Copper(II)-Catalyzed Atom and Step Economical Late Stage Functionalisation of Bioactive Compounds

铜（II）催化原子和生物活性化合物的经济后期功能化

• 批准号: 2889449
• 金额: --
• 依托单位: University of Sussex
• 依托单位国家: 英国
• 项目类别: Studentship
• 财政年份: 2023
• 资助国家: 英国
• 起止时间: 2023 至 无数据
• 项目状态: 未结题
• 来源: https://gtr.ukri.org/projects?ref=studentship-2889449
• 关键词: Copper; II; Catalyzed; Atom; Step

Synthetic chemists have always been fascinated with creating molecular complexity from readilyavailable starting materials.The typical cost of developing a drug is over 2 billion USD,and the timerequired to reach the market is approximately 14 years. With a very high attrition rate, faster, moreeconomical processes for creating these entities are welcome. Selective processes that lead to thecorrect shape of the drug ensure that it fits correctly in its 3D-biological chiral protein target. Moreover,drugs need to be made on a large scale.We have recently described a series of metal catalysedmulticomponent reactions that are "atom economical", using all atoms to create complicatedarchitectures with 3D shapes, to complement the complexity of protein targets.Moreover, the catalyticnature ensures that energy use, waste production, solvent use are minimal, so have the potential forlargescale production. Also, the catalysts are very easy to make and are stable in air, making themreadily available and scalable, and the fact that we can monitor and optimise new reactions withoutrequiring expensive inert gases. We aim to demonstrate that these catalytic reactions have real-worldapplications as in the design of PROTAC (proteolysis targeting chimeras) molecules for targeted proteindegradation, an area of intense current academic and commercial interest. PROTACs induce theubiquitination machinery to tag a protein for recycling by the proteasome. Structurally guided drug designand biological assays can form a feedback loop to our synthetic chemistry where we can optimise thePROTACs to improve their selectivity and properties, such as solubility, permeability,and stability.Thesefindings will profoundly influence the design and optimisation of PROTACs andlinker chemistry ingeneral, and the combination of academic groups with leading UK industrial partners will enable us toattain our goals.

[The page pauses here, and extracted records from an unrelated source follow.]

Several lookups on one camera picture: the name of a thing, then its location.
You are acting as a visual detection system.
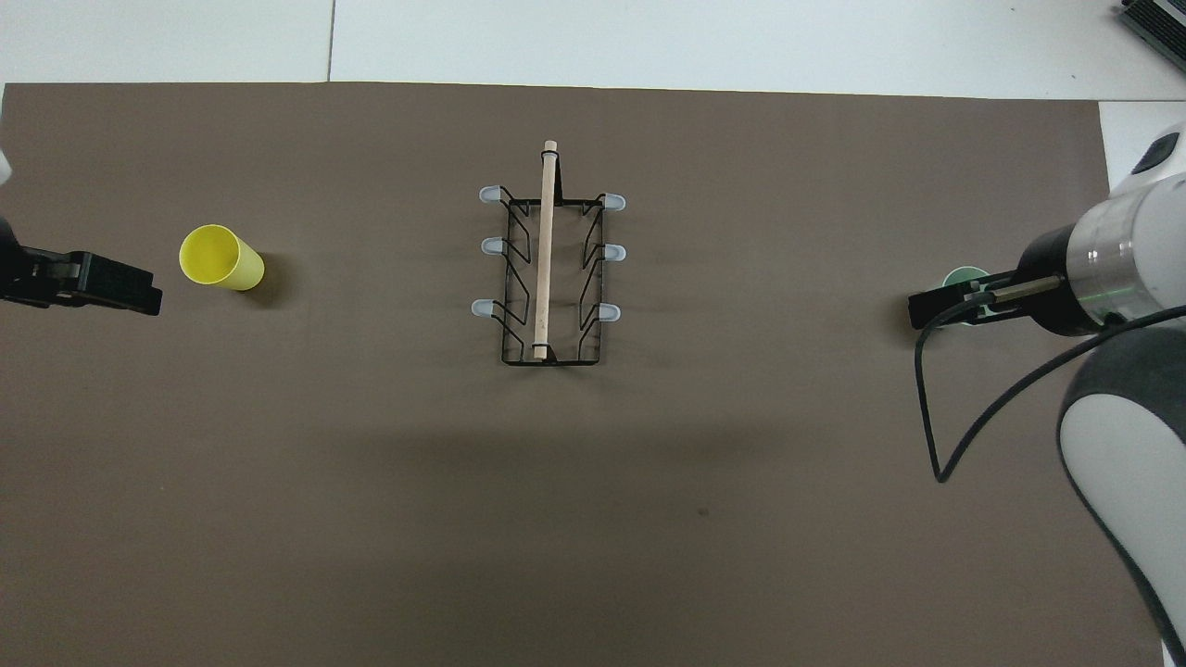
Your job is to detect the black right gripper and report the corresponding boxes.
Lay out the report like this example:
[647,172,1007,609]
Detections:
[908,222,1102,337]

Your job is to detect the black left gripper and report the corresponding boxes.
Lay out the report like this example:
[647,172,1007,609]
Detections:
[0,218,164,317]

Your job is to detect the pale green plastic cup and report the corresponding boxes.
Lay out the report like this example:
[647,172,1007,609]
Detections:
[941,266,994,327]

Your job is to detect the yellow plastic cup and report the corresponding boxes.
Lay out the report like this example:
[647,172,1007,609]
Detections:
[179,224,266,292]

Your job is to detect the grey ribbed device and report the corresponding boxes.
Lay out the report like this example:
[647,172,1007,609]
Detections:
[1118,0,1186,47]

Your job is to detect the brown table mat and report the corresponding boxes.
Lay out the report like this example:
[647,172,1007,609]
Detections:
[0,82,1165,667]

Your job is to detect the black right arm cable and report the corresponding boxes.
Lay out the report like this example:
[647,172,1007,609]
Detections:
[915,304,1186,485]

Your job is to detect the black wire cup rack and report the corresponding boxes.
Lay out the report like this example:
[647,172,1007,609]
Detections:
[471,139,627,367]

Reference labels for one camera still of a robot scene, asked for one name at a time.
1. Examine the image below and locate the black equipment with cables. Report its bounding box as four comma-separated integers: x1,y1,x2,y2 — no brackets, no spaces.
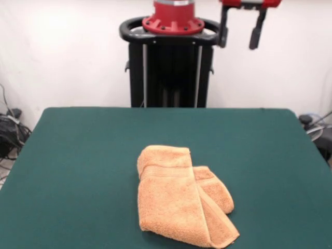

合成化学家一直热衷于从现成的起始材料中创造分子复杂性。开发一种药物的典型成本超过20亿美元，进入市场所需的时间约为14年。由于损耗率非常高，因此更快、更经济的创建这些实体的过程受到欢迎。导致药物正确形状的选择性过程确保它正确地适合其3D生物手性蛋白质靶标。此外，药物需要大规模生产。我们最近描述了一系列“原子经济”的金属催化多组分反应，使用所有原子来创建具有3D形状的复杂结构，以补充蛋白质靶标的复杂性。此外，催化性质确保能源消耗，废物产生，溶剂使用最小，因此具有大规模生产的潜力。此外，催化剂非常容易制造，在空气中稳定，使其易于获得和可扩展，并且我们可以监控和优化新反应而无需昂贵的惰性气体。我们的目标是证明这些催化反应具有现实世界的应用程序，如在PROTAC（蛋白质水解靶向嵌合体）分子的设计，有针对性的蛋白降解，目前激烈的学术和商业利益的一个领域。PROTAC诱导泛素化机制标记蛋白质，以便通过蛋白酶体进行回收。结构导向药物设计和生物分析可以形成一个反馈回路，我们可以优化PROTAC，以提高其选择性和性能，如溶解性，渗透性和稳定性。这些发现将深刻影响PROTAC和连接剂化学的设计和优化，一般，学术团体与领先的英国工业合作伙伴的结合将使我们能够实现我们的目标。